New from Japan: Anime Film Reviews
Dragon Half.
"THE FUNNIEST ANIME EVER MADE -- Just about everyone, actually"
That is the DVD's back-cover blurb. In this case the blurb is close to the truth, at least in regard to American tastes. Dragon Half was originally released in America on video in August 1995. Most fans have watched it multiple times. I have seen fans at an anime convention break off conversations to go enjoy it again in the video room. And this is despite the fact that the production was never completed! Dragon Half was planned as a four-episode OAV series, but the first two 25-minute videos (released in Japan on March 26 and May 25, 1993) bombed and the final two were never made. Japanese and American tastes certainly differ in this case; the American fans cannot get enough of it.

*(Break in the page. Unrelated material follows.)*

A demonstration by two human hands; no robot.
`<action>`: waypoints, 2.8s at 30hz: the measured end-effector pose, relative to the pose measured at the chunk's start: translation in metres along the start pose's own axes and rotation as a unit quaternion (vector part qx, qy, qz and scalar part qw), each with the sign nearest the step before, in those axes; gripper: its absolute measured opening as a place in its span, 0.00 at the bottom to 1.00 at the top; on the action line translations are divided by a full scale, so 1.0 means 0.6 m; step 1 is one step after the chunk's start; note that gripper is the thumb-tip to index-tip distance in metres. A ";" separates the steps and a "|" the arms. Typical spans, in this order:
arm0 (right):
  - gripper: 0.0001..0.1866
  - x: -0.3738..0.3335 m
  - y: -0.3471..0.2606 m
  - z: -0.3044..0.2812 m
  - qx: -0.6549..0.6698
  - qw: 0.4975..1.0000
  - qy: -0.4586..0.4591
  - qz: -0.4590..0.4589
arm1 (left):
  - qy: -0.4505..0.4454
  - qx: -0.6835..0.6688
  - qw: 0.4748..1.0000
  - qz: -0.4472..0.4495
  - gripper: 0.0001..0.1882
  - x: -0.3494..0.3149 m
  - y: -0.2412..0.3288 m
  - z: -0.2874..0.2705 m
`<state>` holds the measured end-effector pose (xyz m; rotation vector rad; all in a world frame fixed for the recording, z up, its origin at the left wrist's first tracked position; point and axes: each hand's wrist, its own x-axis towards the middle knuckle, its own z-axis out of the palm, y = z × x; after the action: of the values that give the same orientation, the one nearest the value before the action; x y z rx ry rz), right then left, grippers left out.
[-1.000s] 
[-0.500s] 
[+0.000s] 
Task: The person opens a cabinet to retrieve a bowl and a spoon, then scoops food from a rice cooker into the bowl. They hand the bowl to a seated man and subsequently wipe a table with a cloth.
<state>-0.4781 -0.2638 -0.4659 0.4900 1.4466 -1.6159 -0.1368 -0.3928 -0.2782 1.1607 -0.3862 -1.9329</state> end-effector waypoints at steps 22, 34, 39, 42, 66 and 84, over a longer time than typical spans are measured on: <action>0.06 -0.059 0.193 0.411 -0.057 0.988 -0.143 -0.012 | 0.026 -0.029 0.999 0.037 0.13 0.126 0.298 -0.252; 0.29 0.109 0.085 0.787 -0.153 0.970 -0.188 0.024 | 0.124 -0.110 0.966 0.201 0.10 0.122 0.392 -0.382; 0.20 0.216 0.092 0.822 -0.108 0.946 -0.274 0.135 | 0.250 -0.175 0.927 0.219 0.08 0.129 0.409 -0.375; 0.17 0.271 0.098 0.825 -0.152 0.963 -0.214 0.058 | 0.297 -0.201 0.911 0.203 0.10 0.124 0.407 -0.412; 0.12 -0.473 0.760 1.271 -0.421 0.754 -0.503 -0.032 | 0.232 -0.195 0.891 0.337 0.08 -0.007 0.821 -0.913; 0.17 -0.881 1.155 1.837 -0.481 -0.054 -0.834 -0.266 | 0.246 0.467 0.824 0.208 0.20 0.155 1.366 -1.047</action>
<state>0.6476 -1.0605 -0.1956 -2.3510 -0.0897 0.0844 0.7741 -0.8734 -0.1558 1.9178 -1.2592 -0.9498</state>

This zany parody of fantasy role-playing stereotypes (based on a comedy manga serial by Ryuusuke Mita in the Japanese gaming Monthly Dragon Magazine) features Mink, a teenybopper human-dragon halfbreed (her dragon-slaying father eloped with the dragon he was supposed to kill), who develops a crush on Dick Saucer, the handsome blond pop-singer/dragon-slayer media idol. Mink is a cute girl whose dragon wings and tail and flame breath give her secret away. She is also plagued by the minions of the stupid king who keep interrupting her attempts to get close to Saucer to get his autograph and maybe a kiss: Rosario, an inept sorcerer ("Here, little girl, have an apple!" "Do you think I'm stupid? It's probably poisoned!" "Curses; my Snow White strategy has failed!"); Princess Vina, Mink's rival as President of the Dick Saucer Fan Club (she's also an evil sorceress); and Damaramu, a hulking all-brawn, "very compact" brained warrior. Learning that Saucer will give a big concert in ten days in the capital, Mink enters "The Brutal, Killer Martial Arts Tournament" hoping to win enough money to travel there and buy a concert ticket. Mink wins, but the warriors whom she defeats swear revenge and join her enemies. This is where the production ends. The music over the closing credits is a has-to-be-heard-to-be-believed bouncy bubblegum-pop arrangement (by Kohei Tanaka) with nonsense lyrics of the main musical motifs from several of Beethoven's Symphonies. Both the dialogue and the visual gags are snappy and funny. The majority opinion of American fans is that Dragon Half is a must-see even if the story is incomplete. I concur.
Dragon Half is also notable as an early production of Production I.G, known today for its raw imagination and experimental advances in both plotting and animation technology with such productions as Ghost in the Shell, Jin-Roh, Blood: The Last Vampire and FLCL.
Fred Patten has written on anime for fan and professional magazines since the late 1970s. He wrote the liner notes for Rhino Entertainment's The Best of Anime music CD (1998), and was a contributor to The World Encyclopedia of Cartoons, 2nd Edition, ed. by Maurice Horn (1999) and Animation in Asia and the Pacific, ed. by John A. Lent (2001).
OAV series (2 episodes), 1993. Director: Shinya Sadamitsu. 50 minutes. Price & format: DVD bilingual $24.98. Distributor: A.D.V. Films.